_What is needed_
Write the listing below out again word for word, without a single picture.

================================

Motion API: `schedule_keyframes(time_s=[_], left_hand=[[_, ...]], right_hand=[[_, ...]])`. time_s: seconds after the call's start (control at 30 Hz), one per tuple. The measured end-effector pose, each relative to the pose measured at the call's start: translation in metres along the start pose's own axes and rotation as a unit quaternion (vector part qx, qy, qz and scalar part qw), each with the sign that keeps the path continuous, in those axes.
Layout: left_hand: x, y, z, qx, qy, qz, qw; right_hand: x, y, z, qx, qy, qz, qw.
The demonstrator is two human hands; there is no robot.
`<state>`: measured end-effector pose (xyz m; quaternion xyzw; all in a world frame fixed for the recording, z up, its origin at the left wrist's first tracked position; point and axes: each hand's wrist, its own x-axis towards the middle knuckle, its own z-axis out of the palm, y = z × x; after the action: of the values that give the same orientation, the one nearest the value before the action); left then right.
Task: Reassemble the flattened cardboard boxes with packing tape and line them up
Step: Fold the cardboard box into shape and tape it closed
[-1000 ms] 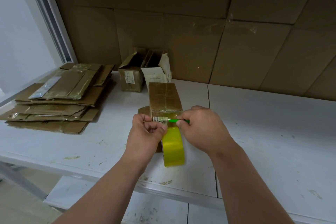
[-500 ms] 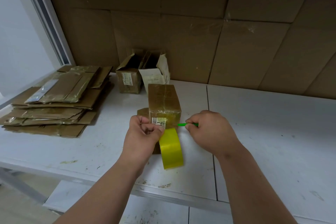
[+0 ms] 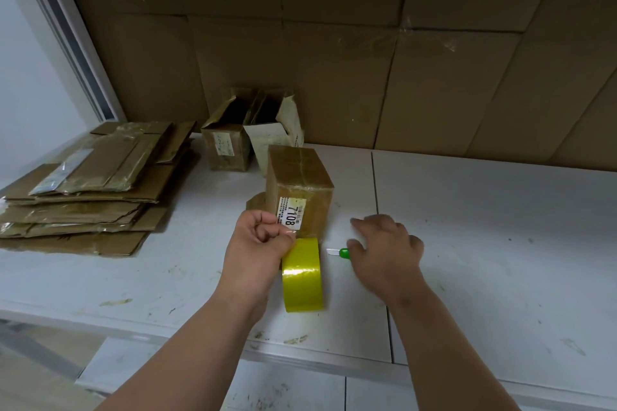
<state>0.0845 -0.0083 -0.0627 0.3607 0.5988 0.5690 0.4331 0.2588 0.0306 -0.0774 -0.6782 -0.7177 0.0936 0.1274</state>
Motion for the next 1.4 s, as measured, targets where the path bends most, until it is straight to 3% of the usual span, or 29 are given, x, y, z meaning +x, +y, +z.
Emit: schedule_keyframes(time_s=[0.07,0.17,0.33,0.53,0.7,0.8,0.93,1.0,1.07,1.17,1.3,1.4], left_hand=[[0.000,0.000,0.001,0.002,0.005,0.001,1.000],[-0.003,0.002,0.004,0.003,-0.002,0.011,1.000],[-0.005,0.004,0.004,0.023,-0.007,0.034,0.999],[-0.007,0.010,0.003,0.055,0.007,0.068,0.996],[-0.009,0.028,0.007,0.076,0.066,0.136,0.986],[-0.010,0.042,0.014,0.068,0.101,0.173,0.977],[-0.016,0.052,0.030,0.020,0.119,0.197,0.973],[-0.017,0.056,0.035,0.012,0.102,0.192,0.976],[-0.014,0.060,0.037,0.034,0.057,0.179,0.982],[-0.009,0.066,0.041,0.066,-0.031,0.152,0.986],[-0.003,0.083,0.050,0.067,-0.068,0.149,0.984],[0.005,0.097,0.054,0.000,-0.073,0.132,0.989]], right_hand=[[-0.004,-0.016,-0.003,0.193,0.017,0.003,0.981],[-0.013,-0.037,-0.007,0.402,-0.043,0.015,0.915],[-0.015,-0.044,-0.004,0.457,-0.061,-0.002,0.887],[-0.012,-0.043,-0.007,0.460,-0.063,-0.006,0.886],[-0.018,-0.043,-0.010,0.605,-0.072,0.034,0.793],[-0.020,-0.036,-0.013,0.622,-0.063,0.009,0.780],[-0.023,-0.032,-0.022,0.651,-0.117,-0.080,0.746],[-0.023,-0.028,-0.030,0.643,-0.098,-0.092,0.754],[-0.021,-0.018,-0.038,0.617,-0.021,-0.087,0.782],[-0.017,-0.001,-0.056,0.633,0.062,-0.087,0.767],[-0.011,0.010,-0.079,0.595,0.081,-0.144,0.786],[-0.009,0.009,-0.092,0.551,0.114,-0.181,0.806]])
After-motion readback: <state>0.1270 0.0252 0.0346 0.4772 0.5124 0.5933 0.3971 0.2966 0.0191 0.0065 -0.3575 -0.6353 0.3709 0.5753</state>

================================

_Response box_
Motion API: `schedule_keyframes(time_s=[_], left_hand=[[_, ...]], right_hand=[[_, ...]])`. time_s: seconds after the call's start (control at 30 Hz), one per tuple. The measured end-effector pose, each relative to the pose measured at the call's start: translation in metres along the start pose's own axes and rotation as a unit quaternion (vector part qx, qy, qz and scalar part qw), each with the sign that keeps the path continuous, in those axes.
Layout: left_hand: x, y, z, qx, qy, qz, qw; right_hand: x, y, z, qx, qy, qz, qw.
The demonstrator is two human hands; there is no robot.
`<state>`: measured end-effector pose (xyz m; quaternion xyzw; all in a world frame fixed for the recording, z up, its origin at the left wrist's first tracked position; point and axes: each hand's wrist, its own x-axis towards the middle knuckle, its own z-axis out of the palm, y = z × x; after the action: of the values that give the same orientation, the one nearest the value before the action); left then right.
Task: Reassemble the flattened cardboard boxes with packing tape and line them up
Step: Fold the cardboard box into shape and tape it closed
[-1000 ms] 
[-500 ms] 
[+0 ms] 
<state>0.0845 -0.0083 -0.0627 0.3607 0.5988 0.5690 0.4331 0.2588 0.0306 -0.0774 -0.6782 -0.7177 0.0936 0.1274</state>
Motion for the next 1.4 s, as measured, targets where the path bends most, until it is straight to 3% of the usual span, or 29 are given, x, y, z meaning +x, +y, +z.
Emit: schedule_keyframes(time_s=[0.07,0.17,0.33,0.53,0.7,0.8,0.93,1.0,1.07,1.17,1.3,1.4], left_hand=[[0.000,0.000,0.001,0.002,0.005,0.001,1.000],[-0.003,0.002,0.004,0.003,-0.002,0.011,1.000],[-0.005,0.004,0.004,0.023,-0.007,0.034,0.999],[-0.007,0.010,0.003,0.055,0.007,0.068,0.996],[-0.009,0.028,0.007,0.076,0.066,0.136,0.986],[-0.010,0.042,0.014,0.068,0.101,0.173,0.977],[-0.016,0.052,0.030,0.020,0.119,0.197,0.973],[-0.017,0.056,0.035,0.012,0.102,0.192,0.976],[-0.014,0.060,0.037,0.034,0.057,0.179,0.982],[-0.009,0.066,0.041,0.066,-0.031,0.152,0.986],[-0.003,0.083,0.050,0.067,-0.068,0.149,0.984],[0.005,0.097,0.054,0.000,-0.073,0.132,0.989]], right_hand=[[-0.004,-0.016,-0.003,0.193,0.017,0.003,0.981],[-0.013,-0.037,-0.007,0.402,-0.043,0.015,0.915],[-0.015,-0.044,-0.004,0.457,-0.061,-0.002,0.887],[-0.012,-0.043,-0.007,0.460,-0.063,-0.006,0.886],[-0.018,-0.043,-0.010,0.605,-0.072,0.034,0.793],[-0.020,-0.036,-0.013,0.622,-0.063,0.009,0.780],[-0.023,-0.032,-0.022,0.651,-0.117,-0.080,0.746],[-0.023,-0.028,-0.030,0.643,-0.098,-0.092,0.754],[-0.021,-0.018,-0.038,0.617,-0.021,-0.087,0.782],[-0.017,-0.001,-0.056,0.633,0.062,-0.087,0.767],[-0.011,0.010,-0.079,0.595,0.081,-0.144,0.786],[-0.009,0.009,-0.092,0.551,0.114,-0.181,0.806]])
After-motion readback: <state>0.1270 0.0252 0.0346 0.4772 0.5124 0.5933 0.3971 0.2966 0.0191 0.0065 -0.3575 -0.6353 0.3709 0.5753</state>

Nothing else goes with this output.